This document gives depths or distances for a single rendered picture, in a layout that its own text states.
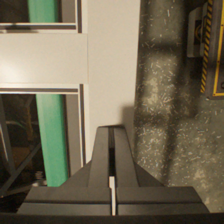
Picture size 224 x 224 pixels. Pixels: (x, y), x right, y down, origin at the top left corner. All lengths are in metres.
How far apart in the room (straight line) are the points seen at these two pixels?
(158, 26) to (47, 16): 0.96
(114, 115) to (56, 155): 0.14
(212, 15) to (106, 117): 0.82
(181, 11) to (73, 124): 1.07
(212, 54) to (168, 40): 0.35
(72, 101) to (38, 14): 0.12
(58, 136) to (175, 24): 1.06
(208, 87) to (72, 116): 0.77
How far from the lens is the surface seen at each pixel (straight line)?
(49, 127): 0.25
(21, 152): 1.04
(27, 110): 0.96
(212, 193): 1.81
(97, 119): 0.15
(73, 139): 0.26
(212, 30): 0.90
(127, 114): 0.15
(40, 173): 1.05
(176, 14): 1.20
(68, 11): 0.24
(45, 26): 0.21
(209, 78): 0.90
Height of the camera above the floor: 1.08
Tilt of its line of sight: 73 degrees down
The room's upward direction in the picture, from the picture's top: 176 degrees clockwise

-*-*-

WHAT YOU WILL DO:
Each line from the one that contains "(212, 54) to (168, 40): 0.35" to the end of the data should be set down exactly, both ends included.

SOLUTION BELOW:
(212, 54) to (168, 40): 0.35
(72, 101) to (38, 14): 0.12
(58, 136) to (175, 24): 1.06
(208, 87) to (72, 116): 0.77
How far from the lens is the surface seen at each pixel (straight line)?
(49, 127): 0.25
(21, 152): 1.04
(27, 110): 0.96
(212, 193): 1.81
(97, 119): 0.15
(73, 139): 0.26
(212, 30): 0.90
(127, 114): 0.15
(40, 173): 1.05
(176, 14): 1.20
(68, 11): 0.24
(45, 26): 0.21
(209, 78): 0.90
Height of the camera above the floor: 1.08
Tilt of its line of sight: 73 degrees down
The room's upward direction in the picture, from the picture's top: 176 degrees clockwise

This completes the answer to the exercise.